▶ The task: Match the string "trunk" against each line below, and copy every line that matches.

-- Data below follows --

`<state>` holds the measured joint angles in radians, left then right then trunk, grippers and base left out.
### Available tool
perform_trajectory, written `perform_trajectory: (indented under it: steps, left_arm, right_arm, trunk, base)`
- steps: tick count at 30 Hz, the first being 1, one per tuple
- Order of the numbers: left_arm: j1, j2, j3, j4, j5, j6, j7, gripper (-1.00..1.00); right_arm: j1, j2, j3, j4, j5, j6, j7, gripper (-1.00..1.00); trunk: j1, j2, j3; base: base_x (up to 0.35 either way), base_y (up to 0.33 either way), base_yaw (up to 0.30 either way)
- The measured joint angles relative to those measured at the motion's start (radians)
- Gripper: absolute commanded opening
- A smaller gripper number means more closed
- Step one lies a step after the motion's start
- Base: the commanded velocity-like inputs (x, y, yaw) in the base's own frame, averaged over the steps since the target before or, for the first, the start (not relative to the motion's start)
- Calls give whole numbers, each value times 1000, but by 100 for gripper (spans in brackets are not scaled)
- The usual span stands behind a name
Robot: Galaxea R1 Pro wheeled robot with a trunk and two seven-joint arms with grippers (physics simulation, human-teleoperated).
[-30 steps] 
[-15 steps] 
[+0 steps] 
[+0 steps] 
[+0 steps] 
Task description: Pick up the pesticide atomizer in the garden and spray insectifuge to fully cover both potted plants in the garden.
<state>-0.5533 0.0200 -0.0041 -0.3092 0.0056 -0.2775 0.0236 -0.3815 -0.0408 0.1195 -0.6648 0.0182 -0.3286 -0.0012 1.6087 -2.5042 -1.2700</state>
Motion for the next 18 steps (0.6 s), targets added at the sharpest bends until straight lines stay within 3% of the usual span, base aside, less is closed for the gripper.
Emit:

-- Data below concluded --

▶ Your response:
`<state>` holds the measured joint angles in radians, left then right then trunk, grippers and base left out.
perform_trajectory, written `perform_trajectory: (indented under it: steps, left_arm, right_arm, trunk, base)`
- Order of the numbers: left_arm: j1, j2, j3, j4, j5, j6, j7, gripper (-1.00..1.00); right_arm: j1, j2, j3, j4, j5, j6, j7, gripper (-1.00..1.00); trunk: j1, j2, j3; base: base_x (up to 0.35 either way), base_y (up to 0.33 either way), base_yaw (up to 0.30 either way)
Robot: Galaxea R1 Pro wheeled robot with a trunk and two seven-joint arms with grippers (physics simulation, human-teleoperated).

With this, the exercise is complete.